Drawing from this, we devise the following approach: Consider any crystallization experiment. In the lab, for a set of different conditions, each condition, described by a vector x_i, compute the "extent of crystallization"(R(x_i)), as a numeric value, scaled to between 0 and100, say. Now, we learn a function h, using these pairs of values, { x_i,R(x_i) }. However, since we need that h should be able to approximate the maxima of R, we now find all the local maxima of h. We consider this new set of points as { x_i', R( x_i)' }. If we learn a new function h(2), which approximates these points, then it is clear, that h' is a good approximation of the maxima of R.

We extend this approach, by further finding the local maxima of h(2) and learning a function h(3) from them. In this process, as we can see from the figure, assuming that the landscape of R, has been sampled uniformly, i.e. these samples were not localized, we would expect to eventually reach a function h(n), such that the local maximum of h, is the global maximum of R. At this point, we have reached a condition where, there is a high probability that the crystallization condition would be the point at which h(n) has its local maxima, or very close to it, depending on the numerical error in learning the functions, h(i).

We considered the crystallization experimental data, obtained from the tool, AutoSherlock.

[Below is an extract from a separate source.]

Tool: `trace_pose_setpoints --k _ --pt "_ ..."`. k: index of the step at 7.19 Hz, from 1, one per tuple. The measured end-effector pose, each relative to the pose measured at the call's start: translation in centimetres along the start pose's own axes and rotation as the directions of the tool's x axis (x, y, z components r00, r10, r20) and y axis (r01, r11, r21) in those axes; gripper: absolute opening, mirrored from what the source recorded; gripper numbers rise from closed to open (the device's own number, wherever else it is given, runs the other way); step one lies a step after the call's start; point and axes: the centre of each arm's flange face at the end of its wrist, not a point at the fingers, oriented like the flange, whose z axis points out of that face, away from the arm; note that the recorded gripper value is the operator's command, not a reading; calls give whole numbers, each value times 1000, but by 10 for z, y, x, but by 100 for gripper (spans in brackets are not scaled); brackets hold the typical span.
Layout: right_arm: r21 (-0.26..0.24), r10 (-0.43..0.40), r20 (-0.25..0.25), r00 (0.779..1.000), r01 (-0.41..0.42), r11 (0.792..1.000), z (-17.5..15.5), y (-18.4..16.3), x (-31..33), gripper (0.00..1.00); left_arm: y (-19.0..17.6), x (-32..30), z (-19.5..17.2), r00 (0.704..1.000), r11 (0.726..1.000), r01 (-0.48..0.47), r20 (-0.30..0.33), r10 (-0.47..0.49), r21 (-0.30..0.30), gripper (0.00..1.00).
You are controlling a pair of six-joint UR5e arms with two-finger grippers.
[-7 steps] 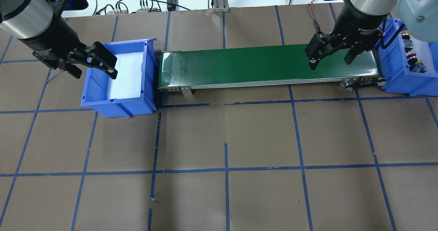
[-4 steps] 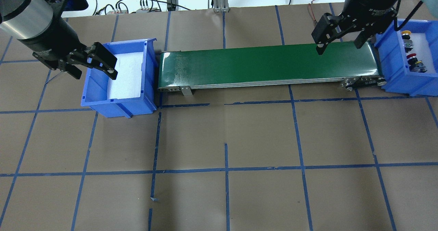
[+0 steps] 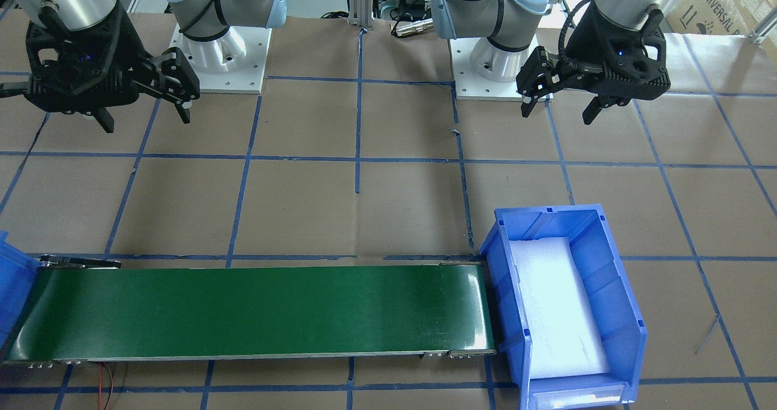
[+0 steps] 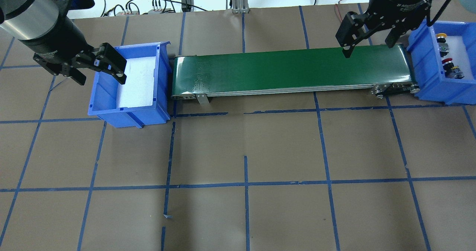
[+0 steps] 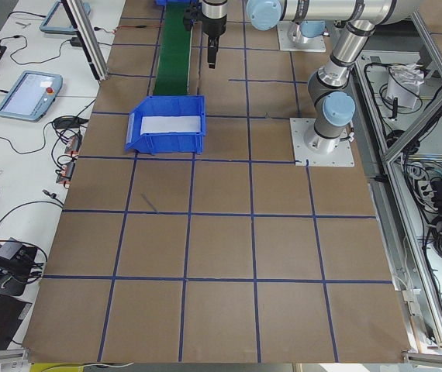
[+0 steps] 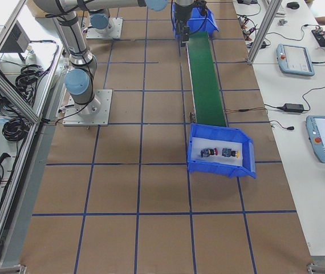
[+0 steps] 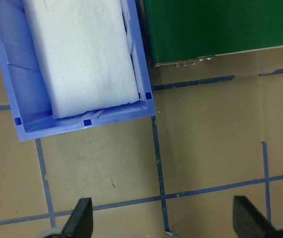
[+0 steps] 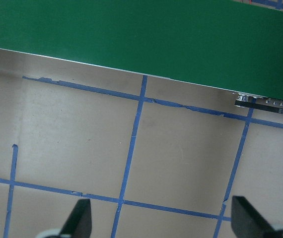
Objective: Transport two buttons from left to right
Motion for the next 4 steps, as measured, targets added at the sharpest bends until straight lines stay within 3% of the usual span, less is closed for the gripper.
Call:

The data is in the form of vectors, x_i, describing the conditions under which the experiments were carried out and associated with each condition, is a "score" for the crystal so obtained. This is score lies between 0 and 100, where 100 means a pure crystal.

We carry out the process, as above and eventually reach a point, where the local maxima of h(n) are wither very few in number, or are the same as those of h(n+1). At this stage, we validate whether we have obtained a condition which indeed gives a "good" crystal.